[Your instructions]
Scan the data below for the string "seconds". Copy every line where it appears.

[Source material]

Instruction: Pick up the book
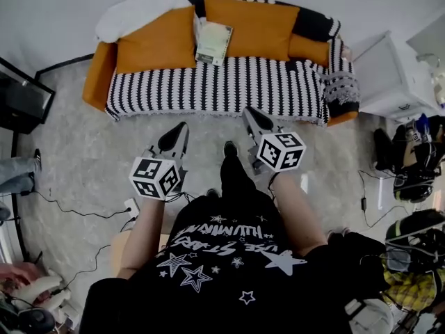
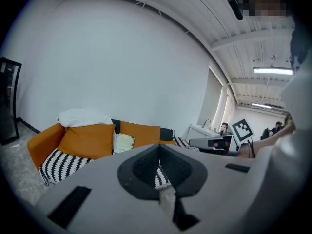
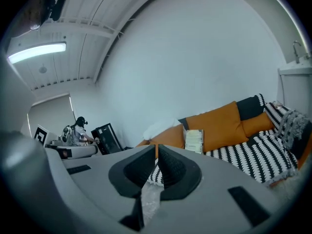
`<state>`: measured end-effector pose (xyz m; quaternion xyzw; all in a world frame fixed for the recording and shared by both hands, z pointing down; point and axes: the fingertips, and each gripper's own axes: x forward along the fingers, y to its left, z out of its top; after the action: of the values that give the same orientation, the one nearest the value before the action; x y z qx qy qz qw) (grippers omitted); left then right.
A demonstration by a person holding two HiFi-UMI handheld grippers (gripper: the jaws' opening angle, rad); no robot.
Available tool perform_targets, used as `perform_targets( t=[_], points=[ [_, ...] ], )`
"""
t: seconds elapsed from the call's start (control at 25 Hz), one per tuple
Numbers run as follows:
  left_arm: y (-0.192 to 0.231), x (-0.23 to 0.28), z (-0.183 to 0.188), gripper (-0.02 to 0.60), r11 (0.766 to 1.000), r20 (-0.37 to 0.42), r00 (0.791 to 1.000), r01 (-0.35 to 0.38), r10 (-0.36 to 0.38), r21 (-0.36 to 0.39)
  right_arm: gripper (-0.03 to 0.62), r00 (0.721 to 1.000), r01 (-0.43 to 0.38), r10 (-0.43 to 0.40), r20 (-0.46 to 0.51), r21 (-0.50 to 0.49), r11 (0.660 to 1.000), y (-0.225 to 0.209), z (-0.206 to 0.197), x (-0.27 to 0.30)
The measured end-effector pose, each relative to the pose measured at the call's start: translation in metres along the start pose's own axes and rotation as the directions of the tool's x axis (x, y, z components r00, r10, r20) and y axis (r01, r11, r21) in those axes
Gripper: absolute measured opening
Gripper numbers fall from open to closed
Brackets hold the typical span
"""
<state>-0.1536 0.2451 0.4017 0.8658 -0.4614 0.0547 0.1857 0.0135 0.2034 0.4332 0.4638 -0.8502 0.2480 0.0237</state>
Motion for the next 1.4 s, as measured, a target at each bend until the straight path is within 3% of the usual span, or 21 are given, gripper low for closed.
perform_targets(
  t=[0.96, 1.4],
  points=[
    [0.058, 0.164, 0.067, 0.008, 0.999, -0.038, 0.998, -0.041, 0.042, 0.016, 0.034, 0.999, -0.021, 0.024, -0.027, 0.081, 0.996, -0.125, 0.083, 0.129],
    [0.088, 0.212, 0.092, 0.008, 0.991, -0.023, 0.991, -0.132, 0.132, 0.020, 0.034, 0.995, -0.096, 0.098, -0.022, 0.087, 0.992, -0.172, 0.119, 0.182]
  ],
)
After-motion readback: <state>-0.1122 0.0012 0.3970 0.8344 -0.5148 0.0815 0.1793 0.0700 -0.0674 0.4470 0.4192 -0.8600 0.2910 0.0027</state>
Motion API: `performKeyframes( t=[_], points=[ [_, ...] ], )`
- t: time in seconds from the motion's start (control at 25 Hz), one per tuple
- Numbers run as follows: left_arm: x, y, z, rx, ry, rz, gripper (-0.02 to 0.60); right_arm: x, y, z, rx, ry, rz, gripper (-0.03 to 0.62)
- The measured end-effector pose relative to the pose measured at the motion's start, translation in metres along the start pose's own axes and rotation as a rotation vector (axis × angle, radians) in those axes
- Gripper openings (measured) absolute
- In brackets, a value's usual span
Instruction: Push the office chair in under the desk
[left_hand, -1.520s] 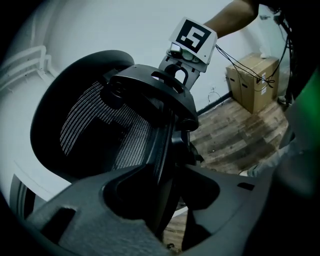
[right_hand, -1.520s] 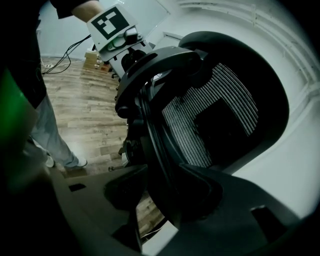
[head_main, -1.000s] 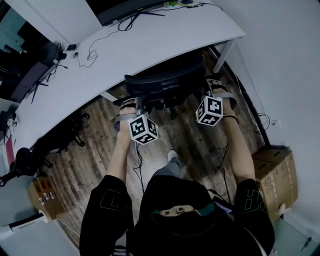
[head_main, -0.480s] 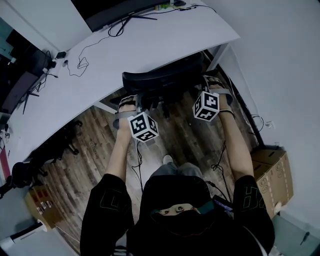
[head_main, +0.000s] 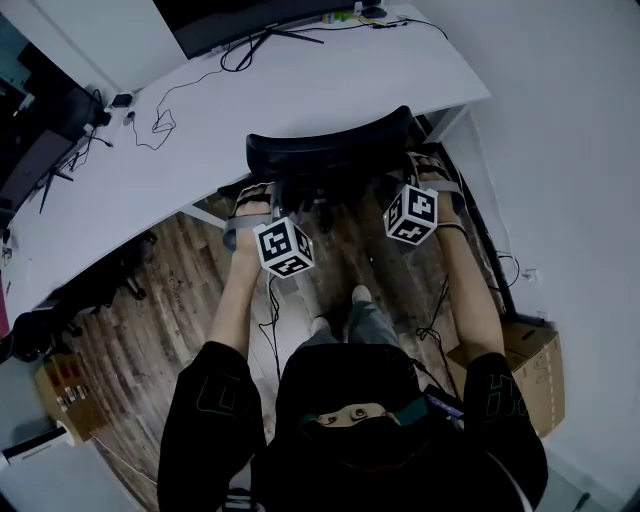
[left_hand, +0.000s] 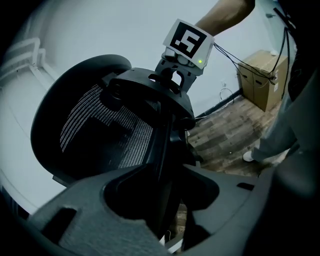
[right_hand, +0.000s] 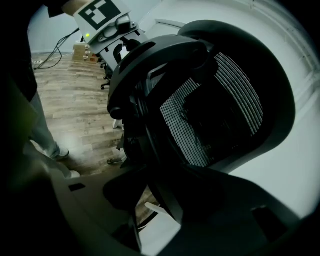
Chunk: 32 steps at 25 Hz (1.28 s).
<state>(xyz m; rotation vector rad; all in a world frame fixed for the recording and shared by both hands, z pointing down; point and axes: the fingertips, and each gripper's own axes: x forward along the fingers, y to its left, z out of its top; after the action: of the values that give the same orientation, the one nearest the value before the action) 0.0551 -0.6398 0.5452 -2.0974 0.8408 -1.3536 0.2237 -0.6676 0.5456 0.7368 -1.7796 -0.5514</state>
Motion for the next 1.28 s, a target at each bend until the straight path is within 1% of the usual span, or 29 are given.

[Written solution]
t: seconds elapsed from the call's start (control at 25 Hz), one per tuple
- t: time in seconds from the motion's start (control at 25 Hz), one per tuple

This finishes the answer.